According to Darias, the transitional system will still be “capable of detecting increases in Covid incidence among the general population” and will allow for “the early detection of new variants and measures of vaccine effectiveness”.

The Health Minister already confirmed last week that instead of daily infection and vaccination reports as has been the case until now, there will only be two a week going forward.

However, given the latest announcement, such reports will not include mild or asymptomatic cases that citizens report to their local health centres. 

Back in mid-January, Spanish health authorities announced that they wanted to start monitoring the pandemic in a similar way to seasonal flu and serve as an example to the rest of the world of what reclassifying Covid would mean.

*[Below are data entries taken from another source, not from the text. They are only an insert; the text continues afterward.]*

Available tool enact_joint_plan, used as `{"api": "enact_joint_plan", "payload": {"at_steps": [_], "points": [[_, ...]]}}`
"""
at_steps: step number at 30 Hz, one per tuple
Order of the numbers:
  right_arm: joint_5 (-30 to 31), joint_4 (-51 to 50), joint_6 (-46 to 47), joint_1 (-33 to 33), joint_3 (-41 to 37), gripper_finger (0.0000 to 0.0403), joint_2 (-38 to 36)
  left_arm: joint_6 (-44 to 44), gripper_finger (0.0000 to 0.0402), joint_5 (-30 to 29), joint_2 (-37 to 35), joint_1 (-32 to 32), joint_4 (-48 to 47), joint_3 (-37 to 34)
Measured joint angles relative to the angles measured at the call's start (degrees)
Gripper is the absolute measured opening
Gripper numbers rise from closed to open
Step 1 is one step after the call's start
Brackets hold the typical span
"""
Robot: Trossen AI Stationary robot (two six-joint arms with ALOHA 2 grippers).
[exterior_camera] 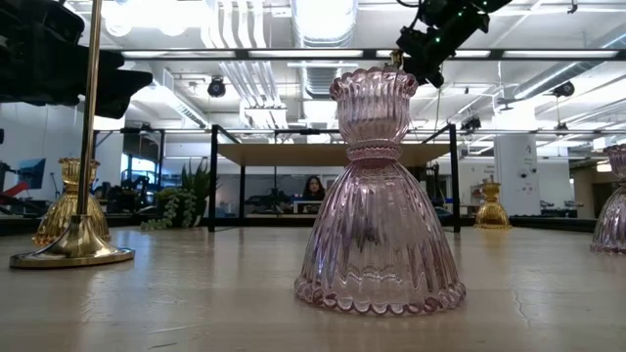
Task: Pick & Place candle stick holders
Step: Put the top gold candle holder on the shelf, then put the gold candle holder on the shelf
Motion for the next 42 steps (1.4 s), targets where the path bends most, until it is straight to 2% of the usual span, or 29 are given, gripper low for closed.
{"api": "enact_joint_plan", "payload": {"at_steps": [5, 12, 23, 29, 31, 38, 42], "points": [[0.0, -0.1, -0.1, 0.0, 0.0, 0.0019, 0.0, 0.0, 0.0245, 0.0, 0.0, 0.0, 0.0, 0.0], [0.4, -1.1, -0.1, 0.0, -0.3, 0.0056, 0.4, 0.0, 0.0245, 0.0, 0.0, 0.0, 0.0, 0.0], [0.5, -2.2, -2.4, -0.3, -0.2, 0.0173, -0.7, 0.0, 0.0246, 0.0, 0.0, 0.0, 0.0, 0.0], [10.0, -6.1, -4.4, -0.3, -0.2, 0.0226, -3.2, 0.0, 0.0245, 0.0, 0.0, 0.0, 0.0, 0.0], [11.1, -7.6, -4.9, -0.4, -0.2, 0.0239, -4.6, 0.0, 0.0245, 0.0, 0.0, 0.0, 0.0, 0.0], [10.2, -16.9, -1.5, -0.7, -0.2, 0.0252, -12.9, 0.0, 0.0245, 0.0, 0.0, 0.0, 0.0, 0.0], [4.6, -21.8, 0.1, -0.6, -3.5, 0.0241, -19.1, 0.0, 0.0245, 0.0, 0.0, 0.0, 0.0, 0.0]]}}
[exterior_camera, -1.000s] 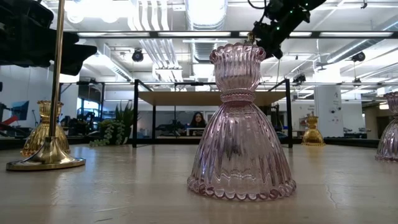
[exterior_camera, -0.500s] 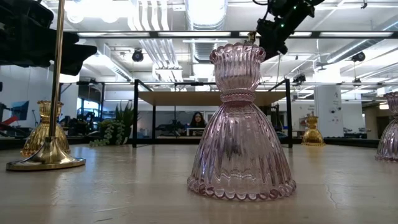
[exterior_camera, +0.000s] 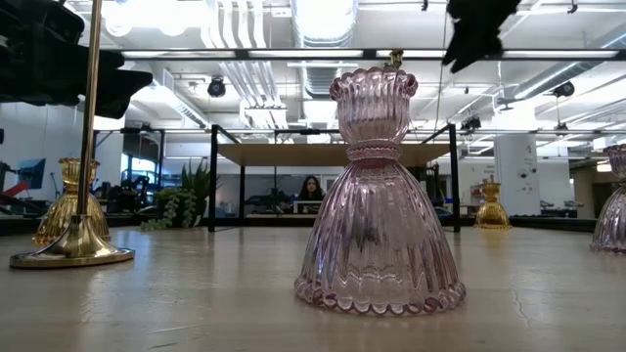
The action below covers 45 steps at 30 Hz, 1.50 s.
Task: Pick & Place candle stick holders
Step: Put the gold candle holder on the shelf
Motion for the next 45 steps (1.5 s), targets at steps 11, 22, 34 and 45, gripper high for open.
{"api": "enact_joint_plan", "payload": {"at_steps": [11, 22, 34, 45], "points": [[-5.0, 0.8, 5.1, 0.0, -15.9, 0.0203, -19.6, -4.5, 0.0245, 0.5, 0.0, 0.0, -1.8, 0.3], [-5.0, 3.2, 6.8, 0.0, -26.3, 0.0176, -29.3, -10.8, 0.0246, 4.9, 4.3, 0.0, -2.1, 0.3], [-10.7, 8.2, 2.6, 0.0, -30.9, 0.013, -29.9, -10.4, 0.0245, -0.5, 4.5, 0.0, 6.8, 0.0], [-25.5, 17.3, 3.2, 0.0, -39.0, 0.0061, -32.0, -10.7, 0.0245, -0.8, 4.4, 0.0, 7.9, 0.0]]}}
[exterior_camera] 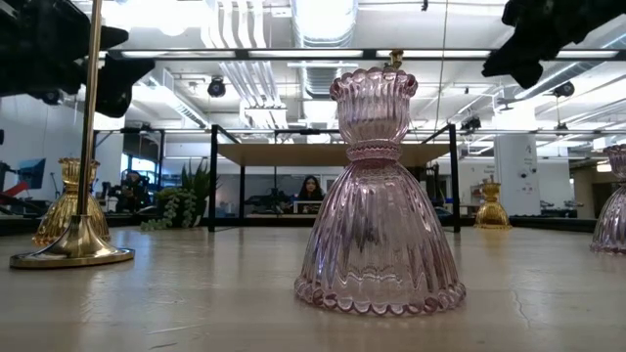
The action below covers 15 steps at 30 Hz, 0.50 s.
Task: Pick & Place candle stick holders
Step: Put the gold candle holder on the shelf
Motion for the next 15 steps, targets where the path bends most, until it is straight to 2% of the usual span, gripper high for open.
{"api": "enact_joint_plan", "payload": {"at_steps": [4, 8, 15], "points": [[0.1, 2.3, -0.5, 0.0, -0.7, 0.0039, -0.3, -6.5, 0.0246, 1.6, 0.0, 0.0, 1.7, 0.0], [0.1, 4.1, -0.6, 0.0, -0.4, 0.0028, -0.3, -15.5, 0.0246, 10.4, 0.2, 0.0, 0.8, 0.0], [0.1, 6.3, -0.8, 0.0, -0.4, 0.0028, -0.3, -16.6, 0.0245, 11.3, 4.1, 0.0, -1.0, 0.0]]}}
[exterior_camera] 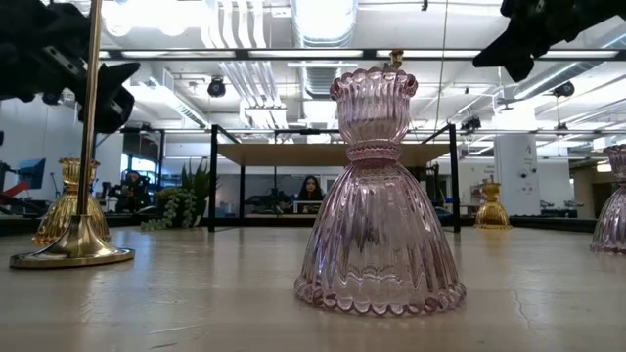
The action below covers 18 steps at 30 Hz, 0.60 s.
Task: Pick & Place candle stick holders
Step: Put the gold candle holder on the shelf
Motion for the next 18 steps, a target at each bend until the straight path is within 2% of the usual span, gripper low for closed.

This process is being described as the gripalización (influenza-tion) of the pandemic, whereas others are calling for Spain’s general health system to be covidizado (‘covisized’), two newly coined terms which describe different ways to adapt to a post-pandemic world.

In the end, other European countries have been faster to remove all Covid restrictions, but Spain is now taking small steps towards easing its outdated coronavirus rulebook. 

There had been hopes that the Interterritorial National Health Council meeting held in Zaragoza on Thursday would also lead to a decision on the end of rule for face masks in indoor settings, but no announcement has yet been made on this.